* _Work request_
Starting with the line that contains "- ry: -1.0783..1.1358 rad" and stopping after the line that contains "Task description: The", return each line below exactly as written, with no others.

──────

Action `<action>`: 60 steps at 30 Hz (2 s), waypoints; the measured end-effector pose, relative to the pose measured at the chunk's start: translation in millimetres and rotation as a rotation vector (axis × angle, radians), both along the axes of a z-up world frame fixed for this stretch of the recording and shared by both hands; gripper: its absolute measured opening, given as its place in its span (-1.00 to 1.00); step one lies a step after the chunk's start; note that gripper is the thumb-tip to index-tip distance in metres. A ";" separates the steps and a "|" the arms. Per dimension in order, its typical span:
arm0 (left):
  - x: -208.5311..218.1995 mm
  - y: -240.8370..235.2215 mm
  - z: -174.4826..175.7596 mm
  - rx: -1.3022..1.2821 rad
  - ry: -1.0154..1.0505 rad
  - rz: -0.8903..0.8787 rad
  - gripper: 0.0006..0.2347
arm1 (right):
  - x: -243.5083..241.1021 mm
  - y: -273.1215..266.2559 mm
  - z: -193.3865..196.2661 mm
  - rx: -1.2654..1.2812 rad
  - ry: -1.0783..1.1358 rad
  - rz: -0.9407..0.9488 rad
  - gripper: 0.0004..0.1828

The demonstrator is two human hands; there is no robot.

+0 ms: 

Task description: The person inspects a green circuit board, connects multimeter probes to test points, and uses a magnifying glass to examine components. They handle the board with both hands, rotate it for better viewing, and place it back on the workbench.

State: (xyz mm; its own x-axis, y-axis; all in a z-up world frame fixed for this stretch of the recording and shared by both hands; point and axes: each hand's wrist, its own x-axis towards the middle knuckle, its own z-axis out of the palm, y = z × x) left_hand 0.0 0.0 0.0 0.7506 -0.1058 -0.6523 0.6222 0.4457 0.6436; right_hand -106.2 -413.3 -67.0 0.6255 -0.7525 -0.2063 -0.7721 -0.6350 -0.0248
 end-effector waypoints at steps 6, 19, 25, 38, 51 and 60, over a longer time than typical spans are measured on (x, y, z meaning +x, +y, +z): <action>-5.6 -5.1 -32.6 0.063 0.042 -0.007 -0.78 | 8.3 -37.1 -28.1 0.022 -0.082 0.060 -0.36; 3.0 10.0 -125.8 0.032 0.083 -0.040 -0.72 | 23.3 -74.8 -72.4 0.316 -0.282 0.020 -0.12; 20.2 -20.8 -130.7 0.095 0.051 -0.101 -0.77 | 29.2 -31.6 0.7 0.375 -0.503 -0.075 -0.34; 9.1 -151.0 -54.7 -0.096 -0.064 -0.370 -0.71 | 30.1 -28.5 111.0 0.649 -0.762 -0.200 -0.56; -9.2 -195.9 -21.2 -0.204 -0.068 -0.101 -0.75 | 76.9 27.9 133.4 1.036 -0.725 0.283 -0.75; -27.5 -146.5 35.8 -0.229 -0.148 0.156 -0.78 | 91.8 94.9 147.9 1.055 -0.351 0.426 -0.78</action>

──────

* _Answer to this problem_
  - ry: -1.0783..1.1358 rad
  - rz: -0.9407..0.9488 rad
  - gripper: 0.0004..0.1828

The demonstrator is two human hands; there is no robot.

+0 ms: 

Task description: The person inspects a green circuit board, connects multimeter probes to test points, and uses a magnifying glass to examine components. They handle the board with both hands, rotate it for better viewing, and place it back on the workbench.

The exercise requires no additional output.